Date: 2003/03/23 03:17
From: "George Dafermos" <georgedafermos@discover.org>
To: carl@ggpl.org
It's sad to hear that your tenure is in jeopardy because Prof Ikegami has made his mind that making money is why universitites are there for. Unfortunately, I know what you 're talking about. Even the so glamorous MIT OpenCourseWare is nothing more than a kind of private joke among academics and is nothing close to the universally-accessible pool of knowledge they had been preaching about before the actual launch of the relevant MIT website. Yet, on the other hand, efforts such as openCourseWare might offer some help when it comes to structuring courses but they 're no good to herald the shift from a world of material artifacts to a space based on digital data structures.
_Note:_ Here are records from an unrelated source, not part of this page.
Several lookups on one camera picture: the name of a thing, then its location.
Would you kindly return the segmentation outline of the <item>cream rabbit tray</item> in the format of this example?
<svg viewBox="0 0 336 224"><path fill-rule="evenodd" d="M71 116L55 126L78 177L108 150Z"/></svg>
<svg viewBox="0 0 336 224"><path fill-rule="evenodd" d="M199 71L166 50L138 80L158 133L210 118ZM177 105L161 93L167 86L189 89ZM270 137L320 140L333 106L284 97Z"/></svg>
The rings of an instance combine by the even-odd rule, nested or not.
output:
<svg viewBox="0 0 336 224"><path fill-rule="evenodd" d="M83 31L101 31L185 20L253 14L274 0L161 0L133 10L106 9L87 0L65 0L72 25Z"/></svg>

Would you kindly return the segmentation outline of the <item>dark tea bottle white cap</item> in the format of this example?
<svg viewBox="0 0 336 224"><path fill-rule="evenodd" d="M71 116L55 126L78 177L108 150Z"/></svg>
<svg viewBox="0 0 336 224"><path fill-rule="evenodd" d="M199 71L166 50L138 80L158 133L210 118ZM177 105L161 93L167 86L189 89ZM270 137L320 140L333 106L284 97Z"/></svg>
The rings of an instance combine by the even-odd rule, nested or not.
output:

The sole viable alternative that I see to patenting one's academic work is either to practically demonstrate that by not going the patent route one can amass otherwise unaccessible open digital resources that can later feed into the technology (one aspect of recombinant growth) and get support from the increasingly larger open-acedemic community or to patent one's work by means of embedding patents into the GGPL sphere of reach.
I bet you can make a pretty convincing case based on the WWW's growth due to non-patented technologies and that CERN has been getting grants and receivning more financial resources than ever before even though it didn't keep the web in the closet. And that was a conscious decision. For the time being though, all I can suggest is to try to liaise with institutions capable of providing short-term backing for the development of open technologies but I know this isn't easy. I had proposed such a 'relationship' to a Management consultancy in London (spectrum) through a friend who's working there but it didn't get anywhere close to negotiations since the current economic downturn has forced them to downsize half their workforce, let alone providing financial support to anything not having a demonstrably positive short-term cash flow. I also got in touch with one of Soros 's boys in Hungary whom I got to know through another friend, and he dismissed my proposal as far too removed from the "physical tangibility" that Eastern Europe needs to get back to its feet. That's what he said anyway,but I reckon he was the wrong person to talk to. What are you thinking of doing anyway?